Population : vers la stabilisation
La Conférence du Caire (septembre 1994) était la troisième Conférence mondiale sur la population réunissant des responsables politiques, après celles de Bucarest (1974) et de Mexico (1984). Elle se tenait deux ans après le sommet de la Terre (Rio, 1992), pendant l'Année internationale de la famille et un an avant le sommet pour le développement social (Copenhague) et la Conférence sur les femmes (Pékin). En conséquence, des questions comme l'évolution des modèles familiaux, les cohésions sociales, le rôle et le statut de la femme ou l'environnement ont été discutées en relation avec les problèmes de population.

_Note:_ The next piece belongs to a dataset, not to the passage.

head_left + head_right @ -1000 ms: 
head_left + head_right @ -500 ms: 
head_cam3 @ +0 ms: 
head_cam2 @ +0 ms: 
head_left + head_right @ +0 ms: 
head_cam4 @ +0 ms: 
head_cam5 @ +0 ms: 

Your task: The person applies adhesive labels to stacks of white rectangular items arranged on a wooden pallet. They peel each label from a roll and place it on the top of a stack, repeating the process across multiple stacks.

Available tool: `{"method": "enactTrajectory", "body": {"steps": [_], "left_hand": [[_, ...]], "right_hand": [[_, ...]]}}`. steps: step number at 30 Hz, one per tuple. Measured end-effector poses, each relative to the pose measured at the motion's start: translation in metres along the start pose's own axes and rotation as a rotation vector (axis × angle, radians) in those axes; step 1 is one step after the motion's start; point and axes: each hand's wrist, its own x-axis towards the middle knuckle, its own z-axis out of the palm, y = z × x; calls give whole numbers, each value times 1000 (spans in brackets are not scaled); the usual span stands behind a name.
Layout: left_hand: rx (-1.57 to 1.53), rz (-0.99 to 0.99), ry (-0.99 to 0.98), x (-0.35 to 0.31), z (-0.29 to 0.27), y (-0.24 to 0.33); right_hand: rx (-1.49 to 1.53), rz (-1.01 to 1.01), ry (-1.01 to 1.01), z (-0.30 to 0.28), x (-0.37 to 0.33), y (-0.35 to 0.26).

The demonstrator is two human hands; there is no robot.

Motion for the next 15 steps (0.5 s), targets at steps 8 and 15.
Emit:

Cet événement a été marqué par l'irruption en force du politique et du religieux dans la sphère démographique, du fait des positions du Saint-Siège et de quelques pays musulmans, exprimées dès avant la Conférence et confirmées en séance. Le premier était appuyé par Malte, plusieurs pays d'Amérique latine (Argentine, Salvador, Équateur, Honduras, Nicaragua, République dominicaine) et quelques pays d'Afrique (notamment le Bénin). Quant aux seconds, dont les positions n'étaient souvent guère éloignées de celles du Vatican, les plus actifs étaient l'Indonésie, l'Iran, la Libye, la Malaisie et le Pakistan. Trois pays seulement (Arabie Saoudite, Liban, Soudan) avaient boycotté la Conférence, à laquelle 180 pays étaient représentés.
Les débats ont été rudes sur de nombreux points : l'égalité entre hommes et femmes, les différentes formes du mariage et de la famille, le concept de « santé sexuelle », les droits en matière de sexualité et de procréation, l'avortement (qu'il soit à risque ou sans, légal ou non), le regroupement familial, le droit au développement et, bien sûr, l'estimation et la répartition des coûts des actions à mener dans le domaine de la population. Notons enfin que des questions comme le développement ou le sida ont été curieusement absentes des discussions.
Le Programme d'action qui était soumis à la Conférence a été approuvé par consensus, quelques pays (le Saint-Siège et plusieurs pays catholiques et musulmans) émettant des réserves sur certaines parties du texte. Pourtant, à leur demande, la référence aux valeurs religieuses avait été introduite à de nombreuses reprises, ce qui a profondément modifié l'esprit du document en lui retirant son caractère laïque.
Parmi les nouveautés de ce programme, on notera l'objectif de stabilisation de la population mondiale : le problème n'est plus l'« explosion démographique », mais la durée que l'on mettra à atteindre cette stabilisation. En effet, au niveau mondial, la baisse de la fécondité se poursuit : en 1990-1995, l'indice synthétique de fécondité est estimé à 3,3 enfants par femme pour l'ensemble du monde, 1,9 pour les pays industrialisés et 3,6 pour les pays en développement. C'est en Afrique au sud du Sahara que cet indice est le plus élevé (6,3) ; mais, phénomène nouveau, l'amorce de la baisse de la fécondité semble s'être produite dans quelques pays (Botswana, Kenya, Zimbabwe).
L'utilisation des méthodes contraceptives est très différente d'un pays à l'autre. Le « taux de prévalence contraceptive » (proportion de femmes de 15-49 ans en union utilisant une méthode de contraception) est estimé, en 1994, à 57 % pour le monde entier. Pour l'Afrique, il n'est que de 18 %. Les pays où cette prévalence est la plus élevée (taux > 80 %) sont la Chine (83 %), Hongkong, la France et le Royaume-Uni (81 %). À l'autre extrémité de la distribution, les pays où ce taux est inférieur à 5 % appartiennent à l'Afrique, au sud du Sahara : Éthiopie et Niger (4 %), Côte d'Ivoire et Mauritanie (3 %).
À l'occasion de la Conférence du Caire, le Muséum national d'histoire naturelle organise au musée de l'Homme, jusqu'au 31 décembre 1995, une exposition intitulée « 6 milliards d'hommes ». Elle vise à informer le grand public sur la situation démographique mondiale. Pour aider le visiteur à aborder la question sans le noyer sous des considérations trop techniques et sous une avalanche de chiffres, l'exposition lui propose un « jeu de la population » grâce à des bornes informatiques qui jalonnent son parcours et qui lui permettent un dialogue interactif.
Le taux d'accroissement continue de décroître après son maximum (2,1 %) de 1965-1970 et vaut 1,7 % en 1990-1995. Les Nations unies prévoient la poursuite de cette tendance jusqu'à la stabilisation de la population mondiale, dans le courant du xxiie siècle. Selon leur hypothèse moyenne, cette dernière passerait de 5,6 (mi-1994) à 11,6 milliards en 2150, ultime doublement d'une population qui a déjà doublé 22 fois depuis les origines de l'humanité.